My attempt at the solution is below:

Volume expansion coefficient is given by $\alpha _v = \frac{1}{V}\left( \frac{\partial V}{\partial T} \right)$. Then just using the definition of the fermi energy I get:

$$E_f = \frac{ \hbar ^2 k_f^2}{2m} = \frac{ \hbar ^2 \left( 3 \pi^2 \frac{N}{V} \right)^{2/3}}{2m}$$

Where $N$ is the number of electrons that can contribute to conduction (They are in the conduction band I think, but their energy must be less than $E_f$ because they are inside the fermi surface so I am unsure about that.)

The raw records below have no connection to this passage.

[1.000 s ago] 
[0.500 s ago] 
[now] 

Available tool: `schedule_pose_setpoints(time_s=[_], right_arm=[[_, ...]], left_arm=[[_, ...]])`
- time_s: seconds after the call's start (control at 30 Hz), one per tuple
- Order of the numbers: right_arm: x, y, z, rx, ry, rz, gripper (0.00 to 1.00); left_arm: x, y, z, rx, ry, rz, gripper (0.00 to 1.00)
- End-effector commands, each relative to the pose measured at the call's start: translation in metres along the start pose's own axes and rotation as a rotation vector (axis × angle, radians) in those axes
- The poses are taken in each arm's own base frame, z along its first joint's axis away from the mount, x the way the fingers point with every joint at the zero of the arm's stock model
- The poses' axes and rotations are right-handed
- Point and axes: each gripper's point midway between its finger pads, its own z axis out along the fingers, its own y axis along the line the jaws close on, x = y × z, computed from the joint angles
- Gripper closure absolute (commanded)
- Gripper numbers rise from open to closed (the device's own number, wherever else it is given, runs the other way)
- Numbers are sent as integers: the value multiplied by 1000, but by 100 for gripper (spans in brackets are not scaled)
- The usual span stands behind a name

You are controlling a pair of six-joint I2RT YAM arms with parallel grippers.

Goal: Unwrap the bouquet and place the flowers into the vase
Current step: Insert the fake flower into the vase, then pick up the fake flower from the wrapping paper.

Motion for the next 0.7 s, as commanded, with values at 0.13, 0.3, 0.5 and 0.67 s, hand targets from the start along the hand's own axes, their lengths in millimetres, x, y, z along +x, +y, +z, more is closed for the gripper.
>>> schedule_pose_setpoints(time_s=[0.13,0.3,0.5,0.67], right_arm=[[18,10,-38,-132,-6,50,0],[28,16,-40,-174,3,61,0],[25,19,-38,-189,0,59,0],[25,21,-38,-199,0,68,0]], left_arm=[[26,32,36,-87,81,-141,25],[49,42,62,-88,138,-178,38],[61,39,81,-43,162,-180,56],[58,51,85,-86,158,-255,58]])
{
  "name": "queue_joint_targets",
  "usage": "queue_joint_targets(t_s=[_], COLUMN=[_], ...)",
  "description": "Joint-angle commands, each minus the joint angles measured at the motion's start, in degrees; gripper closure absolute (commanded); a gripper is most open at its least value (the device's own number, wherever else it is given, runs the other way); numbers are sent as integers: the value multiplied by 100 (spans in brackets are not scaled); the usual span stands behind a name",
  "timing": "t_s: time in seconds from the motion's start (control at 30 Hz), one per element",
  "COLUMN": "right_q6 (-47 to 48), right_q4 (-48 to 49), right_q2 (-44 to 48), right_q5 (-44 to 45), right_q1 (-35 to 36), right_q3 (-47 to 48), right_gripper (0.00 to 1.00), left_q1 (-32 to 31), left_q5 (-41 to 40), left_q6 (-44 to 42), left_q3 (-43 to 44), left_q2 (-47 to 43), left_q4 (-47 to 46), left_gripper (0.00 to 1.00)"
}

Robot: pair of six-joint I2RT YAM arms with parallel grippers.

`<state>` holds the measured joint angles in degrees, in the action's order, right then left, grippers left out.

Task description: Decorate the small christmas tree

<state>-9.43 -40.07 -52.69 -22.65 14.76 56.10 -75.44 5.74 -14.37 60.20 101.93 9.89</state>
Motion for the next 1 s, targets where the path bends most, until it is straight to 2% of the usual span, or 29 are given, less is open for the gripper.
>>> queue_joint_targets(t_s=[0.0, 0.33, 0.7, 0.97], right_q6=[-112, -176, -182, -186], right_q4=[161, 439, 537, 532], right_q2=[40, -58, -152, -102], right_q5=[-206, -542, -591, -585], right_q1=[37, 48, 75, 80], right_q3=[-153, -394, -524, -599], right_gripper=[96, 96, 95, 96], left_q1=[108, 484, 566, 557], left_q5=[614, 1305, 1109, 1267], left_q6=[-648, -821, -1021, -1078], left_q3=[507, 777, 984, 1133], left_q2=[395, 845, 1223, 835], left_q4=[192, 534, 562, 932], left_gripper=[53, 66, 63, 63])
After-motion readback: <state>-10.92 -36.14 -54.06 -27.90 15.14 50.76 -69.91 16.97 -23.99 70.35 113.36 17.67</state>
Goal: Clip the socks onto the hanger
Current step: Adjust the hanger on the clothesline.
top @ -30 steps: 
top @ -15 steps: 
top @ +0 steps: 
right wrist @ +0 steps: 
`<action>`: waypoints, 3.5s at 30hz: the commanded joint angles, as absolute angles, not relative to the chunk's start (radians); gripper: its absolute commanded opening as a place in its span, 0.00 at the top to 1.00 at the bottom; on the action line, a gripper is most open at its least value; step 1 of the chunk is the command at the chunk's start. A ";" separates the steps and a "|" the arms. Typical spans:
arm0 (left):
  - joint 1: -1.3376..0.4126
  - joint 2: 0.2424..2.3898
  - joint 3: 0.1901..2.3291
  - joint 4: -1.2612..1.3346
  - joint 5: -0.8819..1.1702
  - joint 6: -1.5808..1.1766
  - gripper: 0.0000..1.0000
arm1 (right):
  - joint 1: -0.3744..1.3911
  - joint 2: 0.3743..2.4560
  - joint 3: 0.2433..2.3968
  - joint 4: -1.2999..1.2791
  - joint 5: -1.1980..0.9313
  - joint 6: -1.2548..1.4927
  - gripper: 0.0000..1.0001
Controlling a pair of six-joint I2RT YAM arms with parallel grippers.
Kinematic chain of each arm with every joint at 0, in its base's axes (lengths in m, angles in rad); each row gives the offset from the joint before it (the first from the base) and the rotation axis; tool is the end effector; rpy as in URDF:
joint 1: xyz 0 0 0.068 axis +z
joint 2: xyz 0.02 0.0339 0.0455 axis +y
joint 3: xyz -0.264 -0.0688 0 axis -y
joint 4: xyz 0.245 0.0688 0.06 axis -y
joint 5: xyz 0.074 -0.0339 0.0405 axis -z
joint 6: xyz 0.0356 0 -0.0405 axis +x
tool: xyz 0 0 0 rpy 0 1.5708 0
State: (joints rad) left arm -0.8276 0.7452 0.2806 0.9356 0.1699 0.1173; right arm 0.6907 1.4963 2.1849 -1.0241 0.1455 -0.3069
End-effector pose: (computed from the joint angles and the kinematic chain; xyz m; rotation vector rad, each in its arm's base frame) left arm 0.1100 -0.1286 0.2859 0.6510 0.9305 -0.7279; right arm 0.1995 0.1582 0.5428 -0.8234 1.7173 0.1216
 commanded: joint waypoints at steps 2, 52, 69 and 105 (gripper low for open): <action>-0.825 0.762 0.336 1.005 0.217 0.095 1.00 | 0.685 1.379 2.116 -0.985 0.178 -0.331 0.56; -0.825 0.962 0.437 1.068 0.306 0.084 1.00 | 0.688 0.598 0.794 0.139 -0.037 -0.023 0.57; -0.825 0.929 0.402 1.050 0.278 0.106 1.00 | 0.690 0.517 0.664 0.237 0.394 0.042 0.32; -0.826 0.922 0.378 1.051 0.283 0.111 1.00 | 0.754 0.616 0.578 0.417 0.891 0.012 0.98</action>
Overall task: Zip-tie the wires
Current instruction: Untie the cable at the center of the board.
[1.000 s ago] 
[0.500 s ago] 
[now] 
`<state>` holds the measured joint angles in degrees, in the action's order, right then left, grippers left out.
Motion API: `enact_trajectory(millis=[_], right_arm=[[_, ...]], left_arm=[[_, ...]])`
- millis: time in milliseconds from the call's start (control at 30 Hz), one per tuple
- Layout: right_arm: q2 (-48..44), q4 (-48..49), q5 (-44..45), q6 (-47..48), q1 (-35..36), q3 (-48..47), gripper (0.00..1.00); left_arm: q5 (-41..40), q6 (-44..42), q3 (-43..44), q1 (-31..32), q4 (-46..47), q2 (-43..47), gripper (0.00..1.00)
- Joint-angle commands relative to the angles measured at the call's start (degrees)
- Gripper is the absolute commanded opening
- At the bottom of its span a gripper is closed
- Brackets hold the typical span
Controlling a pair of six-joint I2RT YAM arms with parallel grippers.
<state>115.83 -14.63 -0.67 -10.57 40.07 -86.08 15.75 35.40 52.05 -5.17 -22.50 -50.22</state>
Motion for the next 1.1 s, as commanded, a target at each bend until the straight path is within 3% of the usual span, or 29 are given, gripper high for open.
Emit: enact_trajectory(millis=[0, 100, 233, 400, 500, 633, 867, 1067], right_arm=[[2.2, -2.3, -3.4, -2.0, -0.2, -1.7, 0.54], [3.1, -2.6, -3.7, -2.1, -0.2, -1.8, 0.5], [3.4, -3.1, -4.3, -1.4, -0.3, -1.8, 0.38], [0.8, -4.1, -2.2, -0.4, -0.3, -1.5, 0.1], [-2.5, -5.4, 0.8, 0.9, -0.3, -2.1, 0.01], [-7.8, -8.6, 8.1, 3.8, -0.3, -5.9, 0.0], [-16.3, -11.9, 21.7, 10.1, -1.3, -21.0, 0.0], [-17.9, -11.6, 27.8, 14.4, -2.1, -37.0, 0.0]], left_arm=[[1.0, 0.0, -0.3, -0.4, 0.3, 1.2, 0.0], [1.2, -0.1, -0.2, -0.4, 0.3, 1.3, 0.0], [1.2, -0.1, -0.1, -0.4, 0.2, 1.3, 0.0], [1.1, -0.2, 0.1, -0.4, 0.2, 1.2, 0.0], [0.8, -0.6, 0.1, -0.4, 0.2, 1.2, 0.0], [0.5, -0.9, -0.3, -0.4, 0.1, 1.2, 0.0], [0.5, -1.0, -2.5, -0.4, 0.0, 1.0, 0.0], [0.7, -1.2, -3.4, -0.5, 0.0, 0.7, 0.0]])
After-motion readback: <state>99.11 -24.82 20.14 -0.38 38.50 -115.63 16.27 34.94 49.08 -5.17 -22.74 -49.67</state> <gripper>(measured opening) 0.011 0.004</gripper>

And $V$ is some volume containing the electrons. Then it follows that:

$$dE_f = \left( \frac{\partial E_f}{\partial N} \right) dN + \left( \frac{\partial E_f}{\partial V} \right) dV$$

$$=\frac{ \hbar ^2 \left( 3 \pi^2 \frac{1}{V} \right)^{2/3}}{2m}N^{-1/3}dN + \frac{ \hbar ^2 \left( 3 \pi^2 N \right)^{2/3}}{2m}V^{-5/2}dV$$

Now $dV$ I know from the thermal expansion coefficient, but am I supposed to evaluate this new term? I had the idea that each Na atom contributes 1 conduction electron, but from there I don't know how many atoms or what else. Also I find it strange that I am asked to evaluate the fermi energy at a non-zero temperature.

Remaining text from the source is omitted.